I want something that will appreciate both the land and the water. I can, however, adjust ratio as needed.

I don't want something that is going to live over 15 years. I can't guarantee my living situation that long and it would be unfair to the animal. So no turtles.

I will not use vertebrate feeders. No pinkie mice or feeder fish. I also need high humidity for most of the plants I want, so that nixes most lizards and snakes.

Brackish or marine also wouldn't work with the plants, so no mudskippers or hermit crabs.

I don't want something that is super fast and likely to bolt every time I open the tank. Unless I'm missing something, that leaves just a few frog species.

Since I live in Texas, I like the idea of something native. Gray tree frogs seem like they would meet all my criteria. They don't need special lighting, just the light for the plants will do. They don't need a heater (ambient heat from the light is fine) and will tolerate my house temps year round. They are likely to be more affordable from a breeder and if they somehow escape into the wild and manage to survive, they are not invasive.

Is this sound logic? Does anyone have experience with gray tree frogs? Is there a different suggestion someone would make?

Ultimately, if I end up making just a fancy home for plants and isopods, I'd still enjoy it, but if I can keep something else in it that would enjoy the habitat, I'd prefer it.


----------



## jtherr (Nov 2, 2017)

I think this is reasonable and would meet most of your desires.

The only things I can think of that may also need to be considered is that many tree frogs species are best kept with some sort of air flow and appreciate moderately high humidities. You mentioned high humidity for the plants, so thought I'd at least point that out.

My only other comment would be, are you tied to a 30g or 55g aquarium or just throwing out a relative size for the enclosure? Sadly most aquariums that are easily available are longer instead of taller. The grey tree frogs would do great in a zoo med or exo terra style terrarium that is 24 inches tall or greater. It would still make it possible to have a water feature, although those style tanks do have a constraint on the water depth.


----------



## JackBinimbul (Jul 29, 2018)

I was just throwing out a number for a size! I've actually been looking at the exo terra enclosures. They are super expensive, but I love the idea of the front opening doors. I did the math on the small tall and it would hold roughly 4 gallons of water. Enough for a couple of shrimp and Endler's or one dwarf crayfish. I'd just have to put the land portion on stilts so I didn't rob them of real estate.
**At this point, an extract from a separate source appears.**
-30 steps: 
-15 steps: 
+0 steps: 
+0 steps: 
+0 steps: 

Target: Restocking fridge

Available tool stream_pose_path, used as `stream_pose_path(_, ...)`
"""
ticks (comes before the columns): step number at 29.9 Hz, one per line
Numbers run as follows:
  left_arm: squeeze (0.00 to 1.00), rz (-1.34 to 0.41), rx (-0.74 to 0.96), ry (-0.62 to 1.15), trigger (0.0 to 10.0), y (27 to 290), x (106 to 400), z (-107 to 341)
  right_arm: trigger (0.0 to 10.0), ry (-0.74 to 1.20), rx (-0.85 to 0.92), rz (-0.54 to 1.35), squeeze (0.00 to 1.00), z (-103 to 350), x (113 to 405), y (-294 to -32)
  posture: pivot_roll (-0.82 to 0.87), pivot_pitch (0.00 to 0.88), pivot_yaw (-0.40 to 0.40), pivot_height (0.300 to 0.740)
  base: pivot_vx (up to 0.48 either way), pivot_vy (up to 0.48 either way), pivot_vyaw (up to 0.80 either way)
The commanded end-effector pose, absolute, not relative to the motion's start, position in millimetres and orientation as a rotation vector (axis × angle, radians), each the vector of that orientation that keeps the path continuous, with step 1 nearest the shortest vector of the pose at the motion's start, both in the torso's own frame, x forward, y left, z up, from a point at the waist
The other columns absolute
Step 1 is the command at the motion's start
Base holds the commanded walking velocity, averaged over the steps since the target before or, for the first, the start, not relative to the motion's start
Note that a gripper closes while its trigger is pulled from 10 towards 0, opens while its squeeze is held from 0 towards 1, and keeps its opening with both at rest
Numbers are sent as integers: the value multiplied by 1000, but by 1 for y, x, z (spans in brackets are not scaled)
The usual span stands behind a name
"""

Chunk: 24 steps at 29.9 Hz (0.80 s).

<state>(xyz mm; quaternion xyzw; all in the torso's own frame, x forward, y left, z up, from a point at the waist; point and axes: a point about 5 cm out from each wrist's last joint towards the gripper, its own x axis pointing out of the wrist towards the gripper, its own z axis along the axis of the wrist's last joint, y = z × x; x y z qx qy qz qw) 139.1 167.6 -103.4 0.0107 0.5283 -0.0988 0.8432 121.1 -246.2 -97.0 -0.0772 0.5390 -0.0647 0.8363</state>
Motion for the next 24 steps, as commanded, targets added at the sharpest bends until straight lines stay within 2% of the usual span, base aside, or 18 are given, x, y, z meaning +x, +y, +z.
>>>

I have time to look around for a suitable tank and hopefully I'll find something that doesn't break the bank!


----------



## jtherr (Nov 2, 2017)

Oh yeah buying them new is super expensive! I've had really good luck finding exo terras/zoo meds terrariums on Craigslist or even Facebook Market Place for a fraction of the cost. There are some brand new that have never had any inhabitants that people didn't use. There are also some gentle used ones that just need some sanitation to be used again.

Buying this way certainly has its risks, but so far I have been really happy with my purchases and the people have been normal enough haha.


----------